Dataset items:

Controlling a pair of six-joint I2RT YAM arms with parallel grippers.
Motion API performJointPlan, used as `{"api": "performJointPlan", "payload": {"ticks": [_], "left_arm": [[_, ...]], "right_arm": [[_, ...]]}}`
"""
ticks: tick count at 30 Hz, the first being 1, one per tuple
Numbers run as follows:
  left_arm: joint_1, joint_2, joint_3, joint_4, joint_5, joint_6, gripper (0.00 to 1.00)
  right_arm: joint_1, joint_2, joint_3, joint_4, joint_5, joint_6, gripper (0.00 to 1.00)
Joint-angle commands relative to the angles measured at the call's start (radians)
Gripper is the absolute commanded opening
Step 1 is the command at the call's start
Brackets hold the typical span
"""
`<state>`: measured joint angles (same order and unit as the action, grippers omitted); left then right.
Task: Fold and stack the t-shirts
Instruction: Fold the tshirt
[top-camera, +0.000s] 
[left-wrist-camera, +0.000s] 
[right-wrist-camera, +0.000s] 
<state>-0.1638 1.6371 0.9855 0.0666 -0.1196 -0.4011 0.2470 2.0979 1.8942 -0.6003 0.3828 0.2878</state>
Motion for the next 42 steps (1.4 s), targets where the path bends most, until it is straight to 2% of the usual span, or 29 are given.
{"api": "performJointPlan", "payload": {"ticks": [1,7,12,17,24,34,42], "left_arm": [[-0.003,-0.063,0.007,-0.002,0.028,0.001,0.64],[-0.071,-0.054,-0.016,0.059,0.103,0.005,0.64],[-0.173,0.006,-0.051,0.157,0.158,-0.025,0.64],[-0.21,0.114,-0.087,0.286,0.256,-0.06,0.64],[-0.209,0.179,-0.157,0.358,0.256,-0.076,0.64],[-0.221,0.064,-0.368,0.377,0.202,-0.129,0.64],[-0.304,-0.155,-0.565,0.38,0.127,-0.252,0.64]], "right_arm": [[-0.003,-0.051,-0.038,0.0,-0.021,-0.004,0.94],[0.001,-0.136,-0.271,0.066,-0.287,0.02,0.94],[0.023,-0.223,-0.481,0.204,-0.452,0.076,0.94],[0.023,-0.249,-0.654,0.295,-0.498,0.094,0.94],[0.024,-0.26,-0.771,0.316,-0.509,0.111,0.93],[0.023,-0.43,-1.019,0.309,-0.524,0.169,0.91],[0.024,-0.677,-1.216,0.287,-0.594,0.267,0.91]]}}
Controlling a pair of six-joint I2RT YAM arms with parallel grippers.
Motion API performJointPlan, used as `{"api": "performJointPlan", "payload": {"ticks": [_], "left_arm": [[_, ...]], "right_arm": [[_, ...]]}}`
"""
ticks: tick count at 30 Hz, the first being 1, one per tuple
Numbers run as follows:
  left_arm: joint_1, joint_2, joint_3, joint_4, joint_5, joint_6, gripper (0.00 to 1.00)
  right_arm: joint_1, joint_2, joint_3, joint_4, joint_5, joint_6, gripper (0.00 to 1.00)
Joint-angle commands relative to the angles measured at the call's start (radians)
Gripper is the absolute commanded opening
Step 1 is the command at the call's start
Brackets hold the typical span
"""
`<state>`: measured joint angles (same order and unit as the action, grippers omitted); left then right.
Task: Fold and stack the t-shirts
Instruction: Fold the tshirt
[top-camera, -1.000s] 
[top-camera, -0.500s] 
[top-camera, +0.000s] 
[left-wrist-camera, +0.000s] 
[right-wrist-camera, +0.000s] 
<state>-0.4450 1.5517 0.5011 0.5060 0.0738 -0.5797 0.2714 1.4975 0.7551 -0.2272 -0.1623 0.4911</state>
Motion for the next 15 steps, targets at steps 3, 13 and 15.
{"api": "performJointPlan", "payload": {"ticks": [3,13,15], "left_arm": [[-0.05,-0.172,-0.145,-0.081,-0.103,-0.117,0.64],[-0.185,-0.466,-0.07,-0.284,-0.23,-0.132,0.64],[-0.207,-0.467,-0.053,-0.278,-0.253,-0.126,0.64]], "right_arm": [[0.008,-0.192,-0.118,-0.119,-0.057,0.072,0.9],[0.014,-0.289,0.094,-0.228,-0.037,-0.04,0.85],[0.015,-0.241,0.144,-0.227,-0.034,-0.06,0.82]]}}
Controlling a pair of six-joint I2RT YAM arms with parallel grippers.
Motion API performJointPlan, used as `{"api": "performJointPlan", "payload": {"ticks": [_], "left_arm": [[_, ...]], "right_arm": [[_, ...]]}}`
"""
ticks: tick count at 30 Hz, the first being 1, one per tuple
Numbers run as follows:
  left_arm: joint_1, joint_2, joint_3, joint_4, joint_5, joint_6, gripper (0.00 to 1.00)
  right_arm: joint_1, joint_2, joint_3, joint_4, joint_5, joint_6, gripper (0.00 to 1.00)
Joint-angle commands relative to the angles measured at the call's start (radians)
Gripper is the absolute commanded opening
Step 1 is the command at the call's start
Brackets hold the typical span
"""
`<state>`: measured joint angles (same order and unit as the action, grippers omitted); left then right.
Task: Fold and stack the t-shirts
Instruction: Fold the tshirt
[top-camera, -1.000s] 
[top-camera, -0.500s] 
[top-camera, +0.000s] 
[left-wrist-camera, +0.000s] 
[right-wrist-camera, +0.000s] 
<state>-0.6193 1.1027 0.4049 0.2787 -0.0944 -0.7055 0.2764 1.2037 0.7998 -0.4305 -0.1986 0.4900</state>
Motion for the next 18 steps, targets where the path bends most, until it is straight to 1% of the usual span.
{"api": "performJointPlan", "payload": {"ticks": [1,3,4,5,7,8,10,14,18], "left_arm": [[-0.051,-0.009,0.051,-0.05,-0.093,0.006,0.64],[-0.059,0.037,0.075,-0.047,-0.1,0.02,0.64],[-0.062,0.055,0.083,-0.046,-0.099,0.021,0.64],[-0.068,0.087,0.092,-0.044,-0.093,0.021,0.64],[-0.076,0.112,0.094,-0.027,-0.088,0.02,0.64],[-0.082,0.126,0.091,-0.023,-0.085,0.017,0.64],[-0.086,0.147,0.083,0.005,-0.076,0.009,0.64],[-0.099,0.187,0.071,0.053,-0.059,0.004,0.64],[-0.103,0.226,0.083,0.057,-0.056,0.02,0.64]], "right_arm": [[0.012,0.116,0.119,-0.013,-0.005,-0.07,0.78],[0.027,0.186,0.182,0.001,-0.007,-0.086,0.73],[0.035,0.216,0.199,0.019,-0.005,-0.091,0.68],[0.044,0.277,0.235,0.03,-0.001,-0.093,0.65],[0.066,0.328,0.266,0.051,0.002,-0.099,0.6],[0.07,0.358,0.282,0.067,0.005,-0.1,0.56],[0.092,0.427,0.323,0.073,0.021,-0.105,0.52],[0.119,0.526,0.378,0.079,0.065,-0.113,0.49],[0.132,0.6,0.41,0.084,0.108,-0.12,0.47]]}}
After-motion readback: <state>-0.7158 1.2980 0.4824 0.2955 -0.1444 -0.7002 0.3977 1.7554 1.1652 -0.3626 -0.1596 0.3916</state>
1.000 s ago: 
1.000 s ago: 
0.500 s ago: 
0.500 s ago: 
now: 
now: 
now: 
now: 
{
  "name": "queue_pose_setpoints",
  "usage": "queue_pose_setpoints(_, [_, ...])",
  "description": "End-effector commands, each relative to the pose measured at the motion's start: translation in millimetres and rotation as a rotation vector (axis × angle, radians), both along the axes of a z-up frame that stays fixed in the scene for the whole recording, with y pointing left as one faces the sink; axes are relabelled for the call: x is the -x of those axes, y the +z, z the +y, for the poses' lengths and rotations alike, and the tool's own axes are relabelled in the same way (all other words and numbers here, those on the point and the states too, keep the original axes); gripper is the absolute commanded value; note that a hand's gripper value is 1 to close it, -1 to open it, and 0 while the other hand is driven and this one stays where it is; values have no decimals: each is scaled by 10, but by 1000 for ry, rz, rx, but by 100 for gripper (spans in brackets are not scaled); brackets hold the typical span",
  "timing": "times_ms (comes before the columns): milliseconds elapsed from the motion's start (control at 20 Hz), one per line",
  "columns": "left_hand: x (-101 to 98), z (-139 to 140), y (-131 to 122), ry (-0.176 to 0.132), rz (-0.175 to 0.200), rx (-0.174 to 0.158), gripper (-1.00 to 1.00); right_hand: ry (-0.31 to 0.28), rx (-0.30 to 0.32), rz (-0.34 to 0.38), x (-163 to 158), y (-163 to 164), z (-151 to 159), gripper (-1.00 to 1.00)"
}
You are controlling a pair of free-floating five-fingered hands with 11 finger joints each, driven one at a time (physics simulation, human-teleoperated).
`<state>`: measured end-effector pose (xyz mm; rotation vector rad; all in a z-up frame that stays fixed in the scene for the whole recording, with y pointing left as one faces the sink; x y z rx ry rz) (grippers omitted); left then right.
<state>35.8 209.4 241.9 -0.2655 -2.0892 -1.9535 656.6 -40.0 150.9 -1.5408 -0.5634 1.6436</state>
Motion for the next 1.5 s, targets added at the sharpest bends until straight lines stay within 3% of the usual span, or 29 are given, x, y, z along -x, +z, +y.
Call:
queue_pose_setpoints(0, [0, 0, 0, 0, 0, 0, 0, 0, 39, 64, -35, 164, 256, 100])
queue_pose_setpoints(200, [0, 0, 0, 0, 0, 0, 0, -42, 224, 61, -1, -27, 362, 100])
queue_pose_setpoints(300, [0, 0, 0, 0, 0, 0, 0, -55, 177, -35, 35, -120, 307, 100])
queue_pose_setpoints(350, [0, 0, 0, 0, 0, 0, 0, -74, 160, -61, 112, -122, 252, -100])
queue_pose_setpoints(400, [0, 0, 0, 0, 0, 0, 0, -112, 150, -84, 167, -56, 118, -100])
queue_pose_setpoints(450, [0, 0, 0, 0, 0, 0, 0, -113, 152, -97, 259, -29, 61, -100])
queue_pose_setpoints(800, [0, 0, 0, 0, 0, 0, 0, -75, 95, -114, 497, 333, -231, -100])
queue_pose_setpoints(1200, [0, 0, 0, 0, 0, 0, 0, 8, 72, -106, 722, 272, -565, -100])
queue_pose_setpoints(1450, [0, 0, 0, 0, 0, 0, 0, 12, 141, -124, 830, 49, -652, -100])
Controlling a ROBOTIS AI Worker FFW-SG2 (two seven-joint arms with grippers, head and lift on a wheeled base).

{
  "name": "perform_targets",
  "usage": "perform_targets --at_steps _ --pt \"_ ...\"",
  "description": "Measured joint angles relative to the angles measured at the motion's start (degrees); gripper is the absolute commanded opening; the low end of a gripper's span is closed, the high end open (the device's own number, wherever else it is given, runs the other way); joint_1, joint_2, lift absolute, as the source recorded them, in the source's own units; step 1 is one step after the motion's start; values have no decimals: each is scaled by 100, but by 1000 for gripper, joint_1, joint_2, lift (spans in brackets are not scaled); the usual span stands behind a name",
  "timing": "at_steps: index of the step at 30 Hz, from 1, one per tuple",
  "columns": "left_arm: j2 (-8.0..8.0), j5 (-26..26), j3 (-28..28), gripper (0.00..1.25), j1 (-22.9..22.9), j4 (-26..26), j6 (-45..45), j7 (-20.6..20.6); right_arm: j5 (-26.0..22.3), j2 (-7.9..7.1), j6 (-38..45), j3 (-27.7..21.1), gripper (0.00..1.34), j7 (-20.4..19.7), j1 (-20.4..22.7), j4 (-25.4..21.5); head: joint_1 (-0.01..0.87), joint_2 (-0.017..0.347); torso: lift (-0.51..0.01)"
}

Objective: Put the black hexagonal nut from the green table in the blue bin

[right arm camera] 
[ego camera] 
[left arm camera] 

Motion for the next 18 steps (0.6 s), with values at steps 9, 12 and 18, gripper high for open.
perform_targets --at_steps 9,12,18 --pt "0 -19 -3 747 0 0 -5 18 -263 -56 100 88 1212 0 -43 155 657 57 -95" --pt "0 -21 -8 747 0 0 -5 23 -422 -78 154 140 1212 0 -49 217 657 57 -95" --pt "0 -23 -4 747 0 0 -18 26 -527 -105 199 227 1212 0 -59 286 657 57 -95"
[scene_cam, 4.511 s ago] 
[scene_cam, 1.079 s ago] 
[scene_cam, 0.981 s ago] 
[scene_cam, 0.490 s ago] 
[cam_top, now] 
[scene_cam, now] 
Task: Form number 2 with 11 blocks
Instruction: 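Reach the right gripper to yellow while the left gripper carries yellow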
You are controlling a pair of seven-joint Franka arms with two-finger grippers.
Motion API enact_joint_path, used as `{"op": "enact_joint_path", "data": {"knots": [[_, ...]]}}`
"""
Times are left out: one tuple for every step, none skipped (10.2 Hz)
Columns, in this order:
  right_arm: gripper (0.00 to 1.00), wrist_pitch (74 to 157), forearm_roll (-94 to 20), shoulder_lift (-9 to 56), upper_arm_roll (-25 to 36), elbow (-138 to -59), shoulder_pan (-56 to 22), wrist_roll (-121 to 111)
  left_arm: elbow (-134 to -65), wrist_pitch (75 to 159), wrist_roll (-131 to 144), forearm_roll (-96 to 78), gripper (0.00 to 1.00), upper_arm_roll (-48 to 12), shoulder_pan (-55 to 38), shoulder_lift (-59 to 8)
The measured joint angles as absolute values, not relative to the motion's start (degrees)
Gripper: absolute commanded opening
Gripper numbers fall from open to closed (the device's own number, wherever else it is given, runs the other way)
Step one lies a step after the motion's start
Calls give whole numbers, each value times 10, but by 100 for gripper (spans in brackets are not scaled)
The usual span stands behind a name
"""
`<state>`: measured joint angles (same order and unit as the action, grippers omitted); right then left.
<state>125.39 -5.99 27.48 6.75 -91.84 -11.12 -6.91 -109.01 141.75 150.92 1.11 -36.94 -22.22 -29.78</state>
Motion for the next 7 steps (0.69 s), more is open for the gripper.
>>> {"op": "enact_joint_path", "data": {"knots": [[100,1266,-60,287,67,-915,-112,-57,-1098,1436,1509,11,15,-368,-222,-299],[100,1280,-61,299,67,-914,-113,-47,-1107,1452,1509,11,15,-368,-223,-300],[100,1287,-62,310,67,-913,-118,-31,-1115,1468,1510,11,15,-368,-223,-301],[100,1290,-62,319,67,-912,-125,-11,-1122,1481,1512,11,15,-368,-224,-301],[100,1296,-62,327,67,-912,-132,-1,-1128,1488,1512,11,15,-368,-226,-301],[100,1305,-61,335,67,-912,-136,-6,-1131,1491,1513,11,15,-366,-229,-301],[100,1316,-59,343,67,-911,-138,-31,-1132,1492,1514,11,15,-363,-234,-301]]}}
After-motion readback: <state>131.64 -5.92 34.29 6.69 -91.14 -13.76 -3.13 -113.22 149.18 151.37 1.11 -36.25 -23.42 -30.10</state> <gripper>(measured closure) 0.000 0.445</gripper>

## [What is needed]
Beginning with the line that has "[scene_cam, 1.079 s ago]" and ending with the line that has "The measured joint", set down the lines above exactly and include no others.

## [Exercise response]
[scene_cam, 1.079 s ago] 
[scene_cam, 0.981 s ago] 
[scene_cam, 0.490 s ago] 
[cam_top, now] 
[scene_cam, now] 
Task: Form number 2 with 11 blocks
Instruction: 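Reach the right gripper to yellow while the left gripper carries yellow
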You are controlling a pair of seven-joint Franka arms with two-finger grippers.
Motion API enact_joint_path, used as `{"op": "enact_joint_path", "data": {"knots": [[_, ...]]}}`
"""
Times are left out: one tuple for every step, none skipped (10.2 Hz)
Columns, in this order:
  right_arm: gripper (0.00 to 1.00), wrist_pitch (74 to 157), forearm_roll (-94 to 20), shoulder_lift (-9 to 56), upper_arm_roll (-25 to 36), elbow (-138 to -59), shoulder_pan (-56 to 22), wrist_roll (-121 to 111)
  left_arm: elbow (-134 to -65), wrist_pitch (75 to 159), wrist_roll (-131 to 144), forearm_roll (-96 to 78), gripper (0.00 to 1.00), upper_arm_roll (-48 to 12), shoulder_pan (-55 to 38), shoulder_lift (-59 to 8)
The measured joint angles as absolute values, not relative to the motion's start (degrees)

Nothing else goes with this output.